The ugly segregationist history of the charter school movement - Salon.com

The ugly segregationist history of the charter school movement - Salon.com:



The ugly segregationist history of the charter school movement

Popular education "reform" measures are rooted in white resistance to Brown v. Board of Education






This article originally appeared on AlterNet.
AlterNetAs a parent I find it easy to understand the appeal of charter schools, especially for parents and students who feel that traditional public schools have failed them. As a historical sociologist who studies race and politics, however, I am disturbed both by the significant challenges that plague the contemporary charter school movement, and by the ugly history of segregationist tactics that link past educational practices to the troubling present.
The now-popular idea of offering public education dollars to private entrepreneurs has historical roots in white resistance to school desegregation after Brown v. Board of Education (1954). The desired outcome was few or, better yet, no black students in white schools.
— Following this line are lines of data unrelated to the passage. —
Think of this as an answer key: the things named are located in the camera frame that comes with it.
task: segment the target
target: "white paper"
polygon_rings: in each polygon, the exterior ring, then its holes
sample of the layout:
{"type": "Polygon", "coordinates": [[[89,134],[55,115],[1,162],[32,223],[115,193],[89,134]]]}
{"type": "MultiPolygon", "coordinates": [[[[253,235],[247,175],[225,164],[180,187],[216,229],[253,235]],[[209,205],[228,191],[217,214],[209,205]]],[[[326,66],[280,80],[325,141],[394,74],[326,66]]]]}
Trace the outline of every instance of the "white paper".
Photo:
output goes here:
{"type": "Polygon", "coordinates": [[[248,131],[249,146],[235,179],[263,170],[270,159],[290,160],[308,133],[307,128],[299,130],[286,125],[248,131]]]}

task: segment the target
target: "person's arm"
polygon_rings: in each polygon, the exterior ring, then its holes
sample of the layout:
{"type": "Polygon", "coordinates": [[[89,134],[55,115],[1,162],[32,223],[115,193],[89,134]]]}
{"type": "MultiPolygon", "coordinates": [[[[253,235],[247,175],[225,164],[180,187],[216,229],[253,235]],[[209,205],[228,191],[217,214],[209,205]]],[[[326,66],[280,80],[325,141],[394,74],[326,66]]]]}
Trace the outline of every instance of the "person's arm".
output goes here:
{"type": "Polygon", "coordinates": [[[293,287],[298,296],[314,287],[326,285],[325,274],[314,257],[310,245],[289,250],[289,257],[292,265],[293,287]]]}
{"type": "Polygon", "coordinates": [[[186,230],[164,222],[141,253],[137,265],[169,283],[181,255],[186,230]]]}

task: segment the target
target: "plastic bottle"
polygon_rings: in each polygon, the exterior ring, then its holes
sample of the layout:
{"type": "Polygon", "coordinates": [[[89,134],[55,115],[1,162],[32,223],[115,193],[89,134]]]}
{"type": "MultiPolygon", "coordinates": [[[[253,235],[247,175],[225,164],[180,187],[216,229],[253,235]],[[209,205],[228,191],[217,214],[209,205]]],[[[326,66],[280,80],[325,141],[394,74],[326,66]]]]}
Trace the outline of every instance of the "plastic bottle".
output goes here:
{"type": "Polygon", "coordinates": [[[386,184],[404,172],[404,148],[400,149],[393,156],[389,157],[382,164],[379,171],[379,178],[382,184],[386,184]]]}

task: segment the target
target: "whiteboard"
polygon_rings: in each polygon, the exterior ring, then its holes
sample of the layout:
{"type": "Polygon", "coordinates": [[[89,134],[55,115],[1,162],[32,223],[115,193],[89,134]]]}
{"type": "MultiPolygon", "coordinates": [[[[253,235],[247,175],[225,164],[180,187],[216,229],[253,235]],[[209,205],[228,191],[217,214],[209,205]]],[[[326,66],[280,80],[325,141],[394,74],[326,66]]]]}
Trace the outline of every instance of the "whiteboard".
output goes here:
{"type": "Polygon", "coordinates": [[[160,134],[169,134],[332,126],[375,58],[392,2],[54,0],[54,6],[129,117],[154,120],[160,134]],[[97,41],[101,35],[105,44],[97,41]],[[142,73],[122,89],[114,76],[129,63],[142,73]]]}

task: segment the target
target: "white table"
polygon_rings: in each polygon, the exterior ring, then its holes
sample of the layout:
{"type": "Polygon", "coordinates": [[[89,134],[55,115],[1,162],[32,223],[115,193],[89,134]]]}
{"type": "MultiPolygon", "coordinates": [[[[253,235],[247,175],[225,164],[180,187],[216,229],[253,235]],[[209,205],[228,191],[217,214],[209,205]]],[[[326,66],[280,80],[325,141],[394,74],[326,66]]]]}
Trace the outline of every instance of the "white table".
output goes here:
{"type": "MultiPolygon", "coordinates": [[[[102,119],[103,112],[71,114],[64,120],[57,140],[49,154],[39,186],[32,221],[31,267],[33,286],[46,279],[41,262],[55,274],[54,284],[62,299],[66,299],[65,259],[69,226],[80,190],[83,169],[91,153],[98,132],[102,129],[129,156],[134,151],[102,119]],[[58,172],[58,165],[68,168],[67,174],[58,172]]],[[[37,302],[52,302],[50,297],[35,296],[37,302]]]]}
In Prince Edward County, Virginia, one of the five cases decided in Brown, segregationist whites sought to outwit integration by directing taxpayer funds to segregated private schools.
Two years before a federal court set a final desegregation deadline for fall 1959, local newspaper publisher J. Barrye Wall shared white county leaders’ strategy of resistance with Congressman Watkins Abbitt: “We are working [on] a scheme in which we will abandon public schools, sell the buildings to our corporation, reopen as privately operated schools with tuition grants from [Virginia] and P.E. county as the basic financial program,” he wrote. “Those wishing to go to integrated schools can take their tuition grants and operate their own schools. To hell with ‘em.”
Though the county ultimately refused to sell the public school buildings, public education in Prince Edward County was nevertheless abandoned for five years (1959-1964), as taxpayer dollars were funneled to the segregated white academies, which were housed in privately owned facilities such as churches and the local Moose Lodge. Federal courts struck down this use of taxpayer funds after a year. Still, whites won and blacks lost. Because there were no local taxes assessed to operate public schools during those years, whites could invest in private schools for their children, while blacks in the county—unable and unwilling to finance their own private, segregated schools—were left to fend for themselves, with many black children shut out of school for multiple years.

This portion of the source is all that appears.